BJA Education
- Discipline: Anaesthesia
- Language: English
- Edited by: Jonathan Thompson

Publication details
- History: 2001–present
- Publisher: Elsevier
- Frequency: Bimonthly

Standard abbreviations
- ISO 4: BJA Educ.

Indexing
- ISSN: 1743-1816 (print) 1743-1824 (web)
- OCLC no.: 474834768

Links
- Journal homepage; Online access;

= BJA Education =

BJA Education, formerly known as Continuing Education in Anaesthesia, Critical Care & Pain and BJA CEPD Reviews is a bimonthly peer-reviewed medical journal.
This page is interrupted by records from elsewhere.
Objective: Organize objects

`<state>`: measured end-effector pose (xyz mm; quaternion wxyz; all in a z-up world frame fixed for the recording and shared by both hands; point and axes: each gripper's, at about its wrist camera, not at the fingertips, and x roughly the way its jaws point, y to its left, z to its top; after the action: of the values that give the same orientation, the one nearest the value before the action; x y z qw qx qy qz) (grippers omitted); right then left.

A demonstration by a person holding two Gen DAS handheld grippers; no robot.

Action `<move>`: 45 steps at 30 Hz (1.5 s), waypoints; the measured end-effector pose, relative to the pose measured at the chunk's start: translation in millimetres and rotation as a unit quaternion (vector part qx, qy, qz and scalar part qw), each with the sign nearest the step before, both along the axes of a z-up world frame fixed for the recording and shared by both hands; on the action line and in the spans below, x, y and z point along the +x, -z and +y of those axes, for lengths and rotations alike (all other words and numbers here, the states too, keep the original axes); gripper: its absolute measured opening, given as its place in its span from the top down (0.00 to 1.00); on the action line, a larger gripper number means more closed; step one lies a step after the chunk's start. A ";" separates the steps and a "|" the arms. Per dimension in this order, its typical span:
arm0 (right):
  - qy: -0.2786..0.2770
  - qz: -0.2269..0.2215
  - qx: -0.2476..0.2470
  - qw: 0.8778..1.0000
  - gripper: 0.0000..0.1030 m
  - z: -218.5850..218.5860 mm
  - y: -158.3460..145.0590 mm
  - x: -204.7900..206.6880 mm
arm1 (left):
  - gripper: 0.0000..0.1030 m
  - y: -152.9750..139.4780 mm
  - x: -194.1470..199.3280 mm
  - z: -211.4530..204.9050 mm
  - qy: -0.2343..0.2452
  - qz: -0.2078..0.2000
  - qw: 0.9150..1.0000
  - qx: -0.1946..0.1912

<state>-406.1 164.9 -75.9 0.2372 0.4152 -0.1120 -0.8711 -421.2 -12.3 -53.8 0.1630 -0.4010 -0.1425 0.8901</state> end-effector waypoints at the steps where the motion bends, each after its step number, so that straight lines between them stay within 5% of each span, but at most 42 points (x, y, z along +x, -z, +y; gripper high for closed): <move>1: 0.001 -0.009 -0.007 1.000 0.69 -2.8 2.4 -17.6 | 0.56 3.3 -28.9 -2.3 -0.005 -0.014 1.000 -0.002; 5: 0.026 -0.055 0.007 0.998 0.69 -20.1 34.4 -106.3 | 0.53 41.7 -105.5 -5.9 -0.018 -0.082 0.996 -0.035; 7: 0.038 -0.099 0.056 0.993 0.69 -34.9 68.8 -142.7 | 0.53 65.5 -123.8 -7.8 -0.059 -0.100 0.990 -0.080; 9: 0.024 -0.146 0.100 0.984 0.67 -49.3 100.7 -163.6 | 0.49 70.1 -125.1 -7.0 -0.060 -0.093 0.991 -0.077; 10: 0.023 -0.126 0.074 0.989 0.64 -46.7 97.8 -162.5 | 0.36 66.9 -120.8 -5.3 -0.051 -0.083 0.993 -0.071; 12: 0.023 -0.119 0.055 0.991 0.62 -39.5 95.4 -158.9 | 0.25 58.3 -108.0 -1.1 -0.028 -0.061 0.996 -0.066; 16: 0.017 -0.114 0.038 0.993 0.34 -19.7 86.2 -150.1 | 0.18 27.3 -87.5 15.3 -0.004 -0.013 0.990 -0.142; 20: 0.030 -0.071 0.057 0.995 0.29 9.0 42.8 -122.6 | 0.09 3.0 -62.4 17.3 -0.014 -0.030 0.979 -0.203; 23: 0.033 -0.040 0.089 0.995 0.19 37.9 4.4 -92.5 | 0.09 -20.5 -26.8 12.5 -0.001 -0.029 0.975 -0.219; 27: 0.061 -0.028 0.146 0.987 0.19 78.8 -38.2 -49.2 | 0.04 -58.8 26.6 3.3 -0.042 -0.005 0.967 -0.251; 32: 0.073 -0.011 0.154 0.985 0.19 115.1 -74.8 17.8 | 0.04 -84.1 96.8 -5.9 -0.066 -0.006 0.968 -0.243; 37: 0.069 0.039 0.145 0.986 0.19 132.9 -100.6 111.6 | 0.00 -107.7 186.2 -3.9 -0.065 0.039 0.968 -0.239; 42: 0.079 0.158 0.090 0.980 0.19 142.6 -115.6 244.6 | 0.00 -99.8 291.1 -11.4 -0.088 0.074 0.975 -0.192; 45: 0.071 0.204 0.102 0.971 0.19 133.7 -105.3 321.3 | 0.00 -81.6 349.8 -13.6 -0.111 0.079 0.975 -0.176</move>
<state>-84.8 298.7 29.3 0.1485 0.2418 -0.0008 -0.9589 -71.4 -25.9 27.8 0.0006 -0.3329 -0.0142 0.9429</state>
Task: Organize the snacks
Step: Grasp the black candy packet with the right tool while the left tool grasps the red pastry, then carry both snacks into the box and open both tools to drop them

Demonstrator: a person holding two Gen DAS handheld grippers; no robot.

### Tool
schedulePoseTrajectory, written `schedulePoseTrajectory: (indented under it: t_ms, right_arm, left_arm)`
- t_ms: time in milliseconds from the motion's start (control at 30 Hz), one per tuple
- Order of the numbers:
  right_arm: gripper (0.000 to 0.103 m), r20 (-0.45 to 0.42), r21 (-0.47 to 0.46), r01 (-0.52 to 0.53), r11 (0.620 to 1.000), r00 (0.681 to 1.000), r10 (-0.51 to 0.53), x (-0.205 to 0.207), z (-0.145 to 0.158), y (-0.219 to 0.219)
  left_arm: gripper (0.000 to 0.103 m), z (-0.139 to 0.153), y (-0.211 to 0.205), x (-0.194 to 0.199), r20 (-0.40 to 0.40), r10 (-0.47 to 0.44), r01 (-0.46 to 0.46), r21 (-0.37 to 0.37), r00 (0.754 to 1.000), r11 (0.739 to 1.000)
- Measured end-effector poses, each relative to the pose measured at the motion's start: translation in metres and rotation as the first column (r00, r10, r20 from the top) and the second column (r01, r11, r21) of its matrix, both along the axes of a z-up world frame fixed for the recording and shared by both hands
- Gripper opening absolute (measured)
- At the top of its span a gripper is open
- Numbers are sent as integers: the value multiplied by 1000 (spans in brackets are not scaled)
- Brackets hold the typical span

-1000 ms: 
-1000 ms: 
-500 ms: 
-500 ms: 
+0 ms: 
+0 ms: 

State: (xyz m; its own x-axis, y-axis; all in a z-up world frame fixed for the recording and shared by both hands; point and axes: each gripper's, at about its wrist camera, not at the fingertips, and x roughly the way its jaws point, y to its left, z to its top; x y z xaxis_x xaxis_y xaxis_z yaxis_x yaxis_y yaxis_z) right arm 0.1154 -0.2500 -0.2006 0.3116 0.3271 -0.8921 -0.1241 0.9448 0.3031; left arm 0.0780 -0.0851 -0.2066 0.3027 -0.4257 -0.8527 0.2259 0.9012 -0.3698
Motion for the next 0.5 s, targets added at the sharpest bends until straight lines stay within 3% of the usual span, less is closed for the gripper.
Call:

Originally published by Oxford University Press, it is now published by Elsevier since 2018. It is a joint undertaking of the British Journal of Anaesthesia and the Royal College of Anaesthetists in collaboration with the Faculty of Pain Medicine, the College of Anaesthesiologists of Ireland, the Hong Kong College of Anaesthesiologists and the Faculty of Intensive Care Medicine. It publishes materials to support the continuing medical education and professional development of specialists in anaesthesia, critical care medicine, and pain management. The structured articles are commissioned and cover core knowledge, current controversies, and future trends, as well as suggestions for further reading, key points, and multiple choice questions.